Double deuil à Istanbul

Entre autofiction et enquête, Valérie Manteau part dans _Le Sillon_ sur les traces de Hrant Dink, journaliste arménien de Turquie assassiné en 2007.

Anaïs Heluin  • 29 août 2018 abonné·es
Double deuil à Istanbul
© photo : Sigolène Vinson/Tripode

C’est l’amour qui, en 2013, la pousse à quitter Paris pour Istanbul. C’est du moins ce que dit la narratrice dans les premières pages du Sillon, second roman de Valérie Manteau, à qui elle ressemble étrangement. Très vite pourtant, ses errances à travers la ville prennent une autre direction. Dans le pays qui, selon Amin Maalouf, dont elle rapporte les mots, « s’est détourné de son passé ottoman et a renoncé à sa primauté au sein du monde musulman pour s’identifier à ­l’Europe », Paris lui revient, via un événement qui était surtout au centre du premier livre de Valérie Manteau, Calme et tranquille (1) : l’attaque de ­Charlie Hebdo, où l’auteure a été journaliste de 2008 à 2013. Atteinte par l’« intranquillité turque », elle convoque mythes, histoire, littérature et expérience personnelle pour tenter de comprendre ce qui arrive à la France et à la Turquie. Et, de là, au monde.

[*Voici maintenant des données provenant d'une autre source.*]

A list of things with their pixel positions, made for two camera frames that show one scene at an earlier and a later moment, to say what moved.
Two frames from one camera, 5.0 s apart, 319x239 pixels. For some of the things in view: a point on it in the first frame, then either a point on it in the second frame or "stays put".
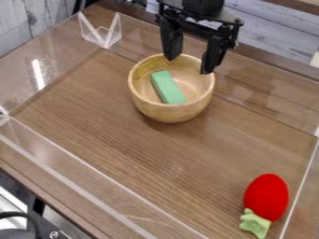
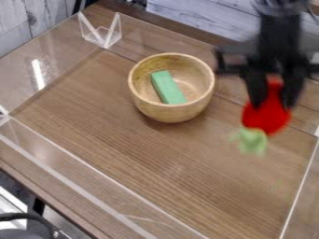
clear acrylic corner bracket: x=101 y=36 stays put
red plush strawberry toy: x=265 y=200 → x=261 y=119
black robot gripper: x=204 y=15 → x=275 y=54
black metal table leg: x=37 y=205 stays put
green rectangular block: x=168 y=87 stays put

Dans son errance urbaine, sentimentale et intellectuelle, la jeune femme rencontre un homme dont elle n’avait jamais entendu parler auparavant. Soit Hrant Dink, « le créateur du premier journal bilingue turc-arménien “Agos”, charismatique et infatigable promoteur de la paix, assassiné par un nationaliste en pleine rue à Istanbul en 2007 », lui apprend son amant, qui s’éloigne d’elle au fur et à mesure qu’elle s’enfonce dans la ville. Dans le « sillon » – agos en arménien – laissé par le défunt, devenu un symbole fédérateur pour la société civile engagée dans un combat pacifiste pour la démocratie, sur la place Taksim en 2010, et après, de manière plus discrète. Le Sillon est donc le récit labyrinthique de deux deuils davantage liés qu’il n’y paraît d’abord : celui de la relation amoureuse et celui du journaliste, sur les traces duquel part la narratrice.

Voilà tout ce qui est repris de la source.